TASK GOAL
Using the material that follows, say how many lines contain the string "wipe". Answer with a number only.

*** PROVIDED RECORDS ***

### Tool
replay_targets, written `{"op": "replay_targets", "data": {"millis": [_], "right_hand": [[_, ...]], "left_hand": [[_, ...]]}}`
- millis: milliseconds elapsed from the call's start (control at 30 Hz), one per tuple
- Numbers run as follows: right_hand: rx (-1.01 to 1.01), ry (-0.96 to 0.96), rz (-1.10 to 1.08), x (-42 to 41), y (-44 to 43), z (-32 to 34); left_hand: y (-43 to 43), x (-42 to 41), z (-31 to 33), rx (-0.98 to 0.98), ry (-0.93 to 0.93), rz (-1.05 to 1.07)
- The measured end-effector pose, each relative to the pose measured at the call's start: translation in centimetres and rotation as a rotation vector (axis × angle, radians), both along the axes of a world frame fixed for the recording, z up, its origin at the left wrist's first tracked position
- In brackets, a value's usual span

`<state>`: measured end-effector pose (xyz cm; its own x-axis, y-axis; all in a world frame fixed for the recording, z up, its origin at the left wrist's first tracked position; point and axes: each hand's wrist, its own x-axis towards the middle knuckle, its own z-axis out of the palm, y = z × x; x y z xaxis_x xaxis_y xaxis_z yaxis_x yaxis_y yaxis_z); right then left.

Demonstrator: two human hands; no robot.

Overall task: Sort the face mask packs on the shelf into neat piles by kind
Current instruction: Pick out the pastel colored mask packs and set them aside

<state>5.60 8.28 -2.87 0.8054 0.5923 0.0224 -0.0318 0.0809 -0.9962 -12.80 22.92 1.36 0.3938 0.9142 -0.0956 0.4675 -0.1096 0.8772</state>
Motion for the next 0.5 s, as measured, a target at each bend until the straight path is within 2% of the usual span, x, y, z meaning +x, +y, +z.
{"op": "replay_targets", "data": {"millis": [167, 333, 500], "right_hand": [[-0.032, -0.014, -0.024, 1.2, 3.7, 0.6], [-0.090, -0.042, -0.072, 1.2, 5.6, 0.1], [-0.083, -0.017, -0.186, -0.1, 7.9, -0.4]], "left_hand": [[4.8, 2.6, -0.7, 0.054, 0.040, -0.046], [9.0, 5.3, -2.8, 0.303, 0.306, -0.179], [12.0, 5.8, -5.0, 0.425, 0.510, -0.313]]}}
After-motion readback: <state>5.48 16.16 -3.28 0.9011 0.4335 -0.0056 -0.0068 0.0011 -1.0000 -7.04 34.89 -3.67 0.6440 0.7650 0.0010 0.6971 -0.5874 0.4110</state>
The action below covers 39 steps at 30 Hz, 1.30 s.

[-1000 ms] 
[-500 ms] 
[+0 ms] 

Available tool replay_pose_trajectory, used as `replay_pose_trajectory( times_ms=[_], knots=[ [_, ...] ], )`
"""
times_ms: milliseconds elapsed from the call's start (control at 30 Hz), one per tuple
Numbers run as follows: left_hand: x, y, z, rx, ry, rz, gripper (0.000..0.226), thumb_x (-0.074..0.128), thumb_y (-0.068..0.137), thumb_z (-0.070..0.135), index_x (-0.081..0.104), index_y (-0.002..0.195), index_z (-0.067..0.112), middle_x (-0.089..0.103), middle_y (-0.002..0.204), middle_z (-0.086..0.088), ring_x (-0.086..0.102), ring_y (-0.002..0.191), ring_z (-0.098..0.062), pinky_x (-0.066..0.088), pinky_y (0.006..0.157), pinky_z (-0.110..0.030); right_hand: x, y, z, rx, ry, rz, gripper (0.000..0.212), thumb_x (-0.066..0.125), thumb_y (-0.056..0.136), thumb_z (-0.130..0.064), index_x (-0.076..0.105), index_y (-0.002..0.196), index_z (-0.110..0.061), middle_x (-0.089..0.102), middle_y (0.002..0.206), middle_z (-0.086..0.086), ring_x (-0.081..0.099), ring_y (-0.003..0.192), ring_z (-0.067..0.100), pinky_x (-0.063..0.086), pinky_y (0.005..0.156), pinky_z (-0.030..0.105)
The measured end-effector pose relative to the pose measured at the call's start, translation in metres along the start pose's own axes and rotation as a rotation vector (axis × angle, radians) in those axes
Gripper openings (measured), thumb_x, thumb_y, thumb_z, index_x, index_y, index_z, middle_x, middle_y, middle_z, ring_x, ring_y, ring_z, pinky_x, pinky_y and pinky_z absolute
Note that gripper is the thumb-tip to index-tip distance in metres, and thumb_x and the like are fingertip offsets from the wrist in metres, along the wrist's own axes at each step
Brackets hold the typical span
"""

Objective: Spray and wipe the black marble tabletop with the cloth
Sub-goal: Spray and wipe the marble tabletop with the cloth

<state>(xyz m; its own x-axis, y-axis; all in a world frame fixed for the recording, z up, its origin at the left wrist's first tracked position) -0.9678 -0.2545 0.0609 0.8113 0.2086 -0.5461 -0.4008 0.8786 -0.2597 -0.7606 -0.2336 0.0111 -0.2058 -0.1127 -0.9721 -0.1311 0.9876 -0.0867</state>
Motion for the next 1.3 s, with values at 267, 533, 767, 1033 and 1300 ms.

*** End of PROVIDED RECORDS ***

SOLVED PROBLEM
2